LISTED ENTRIES:
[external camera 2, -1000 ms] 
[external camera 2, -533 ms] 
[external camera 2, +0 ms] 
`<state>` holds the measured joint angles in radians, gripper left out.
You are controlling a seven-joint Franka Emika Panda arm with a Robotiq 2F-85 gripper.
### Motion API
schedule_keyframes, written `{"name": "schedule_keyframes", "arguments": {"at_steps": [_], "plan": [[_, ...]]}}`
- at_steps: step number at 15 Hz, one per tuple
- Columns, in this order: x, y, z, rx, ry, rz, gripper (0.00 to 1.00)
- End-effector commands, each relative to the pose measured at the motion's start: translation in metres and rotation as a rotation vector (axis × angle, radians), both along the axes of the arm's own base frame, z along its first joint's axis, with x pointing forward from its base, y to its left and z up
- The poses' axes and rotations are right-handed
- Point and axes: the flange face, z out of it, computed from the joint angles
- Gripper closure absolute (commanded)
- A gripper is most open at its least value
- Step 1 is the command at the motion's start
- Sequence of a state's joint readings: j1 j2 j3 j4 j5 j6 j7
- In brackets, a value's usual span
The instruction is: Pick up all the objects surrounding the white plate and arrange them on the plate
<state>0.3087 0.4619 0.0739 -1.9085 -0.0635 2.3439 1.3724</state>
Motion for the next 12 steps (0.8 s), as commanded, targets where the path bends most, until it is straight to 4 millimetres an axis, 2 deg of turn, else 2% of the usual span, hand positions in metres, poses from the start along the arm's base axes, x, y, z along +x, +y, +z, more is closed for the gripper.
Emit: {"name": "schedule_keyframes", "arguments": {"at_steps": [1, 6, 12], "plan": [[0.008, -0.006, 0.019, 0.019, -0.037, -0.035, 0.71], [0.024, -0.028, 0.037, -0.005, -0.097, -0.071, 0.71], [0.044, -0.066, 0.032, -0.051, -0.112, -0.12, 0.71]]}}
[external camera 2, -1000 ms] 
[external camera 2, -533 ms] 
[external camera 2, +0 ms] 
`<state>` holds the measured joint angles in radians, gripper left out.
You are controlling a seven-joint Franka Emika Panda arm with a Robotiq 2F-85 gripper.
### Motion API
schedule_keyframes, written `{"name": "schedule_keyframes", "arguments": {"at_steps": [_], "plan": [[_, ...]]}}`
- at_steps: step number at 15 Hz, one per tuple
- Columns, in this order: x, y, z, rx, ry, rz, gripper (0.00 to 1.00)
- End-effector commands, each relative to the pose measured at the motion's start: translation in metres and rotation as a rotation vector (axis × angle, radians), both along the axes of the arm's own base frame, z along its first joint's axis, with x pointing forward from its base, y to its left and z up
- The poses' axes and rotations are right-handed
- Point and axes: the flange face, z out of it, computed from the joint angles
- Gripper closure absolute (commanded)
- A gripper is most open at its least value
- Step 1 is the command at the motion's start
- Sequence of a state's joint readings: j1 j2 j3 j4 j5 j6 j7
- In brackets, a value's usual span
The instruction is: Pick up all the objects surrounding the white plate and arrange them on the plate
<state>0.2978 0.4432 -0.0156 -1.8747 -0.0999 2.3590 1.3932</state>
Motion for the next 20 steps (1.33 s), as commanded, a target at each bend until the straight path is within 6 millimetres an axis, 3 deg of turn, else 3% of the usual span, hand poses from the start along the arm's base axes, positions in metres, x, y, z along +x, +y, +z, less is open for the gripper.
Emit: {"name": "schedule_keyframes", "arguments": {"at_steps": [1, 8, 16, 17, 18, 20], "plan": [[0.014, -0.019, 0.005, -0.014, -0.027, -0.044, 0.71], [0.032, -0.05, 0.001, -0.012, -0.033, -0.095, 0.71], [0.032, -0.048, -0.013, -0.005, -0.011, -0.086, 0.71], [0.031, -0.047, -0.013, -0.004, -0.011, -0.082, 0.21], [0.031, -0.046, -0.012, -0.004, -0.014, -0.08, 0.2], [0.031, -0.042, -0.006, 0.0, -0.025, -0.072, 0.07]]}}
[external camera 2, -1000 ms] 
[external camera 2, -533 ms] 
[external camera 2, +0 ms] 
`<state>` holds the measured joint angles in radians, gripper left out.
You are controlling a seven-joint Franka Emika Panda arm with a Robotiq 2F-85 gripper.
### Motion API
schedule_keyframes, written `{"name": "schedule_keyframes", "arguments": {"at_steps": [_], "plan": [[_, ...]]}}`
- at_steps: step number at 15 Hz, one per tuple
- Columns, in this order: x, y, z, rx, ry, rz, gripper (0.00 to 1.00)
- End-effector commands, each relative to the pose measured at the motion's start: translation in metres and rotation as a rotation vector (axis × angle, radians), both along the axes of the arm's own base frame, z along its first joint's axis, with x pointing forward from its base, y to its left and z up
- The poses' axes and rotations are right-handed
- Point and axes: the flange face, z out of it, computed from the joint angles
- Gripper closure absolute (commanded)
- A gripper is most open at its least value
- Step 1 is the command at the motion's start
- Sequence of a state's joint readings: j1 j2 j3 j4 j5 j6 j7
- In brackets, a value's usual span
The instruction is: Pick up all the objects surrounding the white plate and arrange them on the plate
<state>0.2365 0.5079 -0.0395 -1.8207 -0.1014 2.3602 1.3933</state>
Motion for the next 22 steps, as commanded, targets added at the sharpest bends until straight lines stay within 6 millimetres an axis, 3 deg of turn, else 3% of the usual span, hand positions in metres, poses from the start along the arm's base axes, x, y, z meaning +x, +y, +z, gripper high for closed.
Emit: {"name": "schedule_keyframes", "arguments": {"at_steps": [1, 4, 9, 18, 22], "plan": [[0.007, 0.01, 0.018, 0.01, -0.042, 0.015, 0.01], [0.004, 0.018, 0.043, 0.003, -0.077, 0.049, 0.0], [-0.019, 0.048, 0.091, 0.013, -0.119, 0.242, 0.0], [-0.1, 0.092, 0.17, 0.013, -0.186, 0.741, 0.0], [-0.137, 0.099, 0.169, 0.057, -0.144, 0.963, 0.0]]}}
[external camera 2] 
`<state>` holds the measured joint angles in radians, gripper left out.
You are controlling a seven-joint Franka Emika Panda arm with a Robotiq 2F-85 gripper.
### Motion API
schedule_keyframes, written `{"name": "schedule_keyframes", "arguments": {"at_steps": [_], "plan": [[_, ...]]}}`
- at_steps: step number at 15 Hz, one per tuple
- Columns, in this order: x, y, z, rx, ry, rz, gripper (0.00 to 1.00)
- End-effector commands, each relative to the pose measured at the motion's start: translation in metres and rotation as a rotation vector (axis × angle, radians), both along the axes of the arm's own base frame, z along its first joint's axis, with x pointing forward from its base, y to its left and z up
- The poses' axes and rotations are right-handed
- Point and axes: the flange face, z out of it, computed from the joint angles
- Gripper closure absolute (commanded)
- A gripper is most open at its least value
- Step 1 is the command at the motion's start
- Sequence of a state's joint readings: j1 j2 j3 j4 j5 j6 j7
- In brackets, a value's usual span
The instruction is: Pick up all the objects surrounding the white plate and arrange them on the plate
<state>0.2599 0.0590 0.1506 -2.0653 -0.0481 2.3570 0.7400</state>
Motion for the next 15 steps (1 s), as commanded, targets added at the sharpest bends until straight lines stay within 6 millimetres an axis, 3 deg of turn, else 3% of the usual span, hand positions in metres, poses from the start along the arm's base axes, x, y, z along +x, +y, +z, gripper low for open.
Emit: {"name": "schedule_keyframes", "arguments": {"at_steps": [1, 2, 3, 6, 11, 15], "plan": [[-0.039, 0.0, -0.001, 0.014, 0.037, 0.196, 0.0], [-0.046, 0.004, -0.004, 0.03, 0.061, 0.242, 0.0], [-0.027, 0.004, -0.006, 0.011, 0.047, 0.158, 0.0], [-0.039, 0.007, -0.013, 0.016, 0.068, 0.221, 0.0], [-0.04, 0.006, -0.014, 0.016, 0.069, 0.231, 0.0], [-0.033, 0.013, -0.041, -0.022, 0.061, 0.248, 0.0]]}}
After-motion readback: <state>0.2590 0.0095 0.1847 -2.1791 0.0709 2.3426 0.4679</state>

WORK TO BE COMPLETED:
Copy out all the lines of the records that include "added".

RESPONSE BELOW:
Motion for the next 22 steps, as commanded, targets added at the sharpest bends until straight lines stay within 6 millimetres an axis, 3 deg of turn, else 3% of the usual span, hand positions in metres, poses from the start along the arm's base axes, x, y, z meaning +x, +y, +z, gripper high for closed.
Motion for the next 15 steps (1 s), as commanded, targets added at the sharpest bends until straight lines stay within 6 millimetres an axis, 3 deg of turn, else 3% of the usual span, hand positions in metres, poses from the start along the arm's base axes, x, y, z along +x, +y, +z, gripper low for open.

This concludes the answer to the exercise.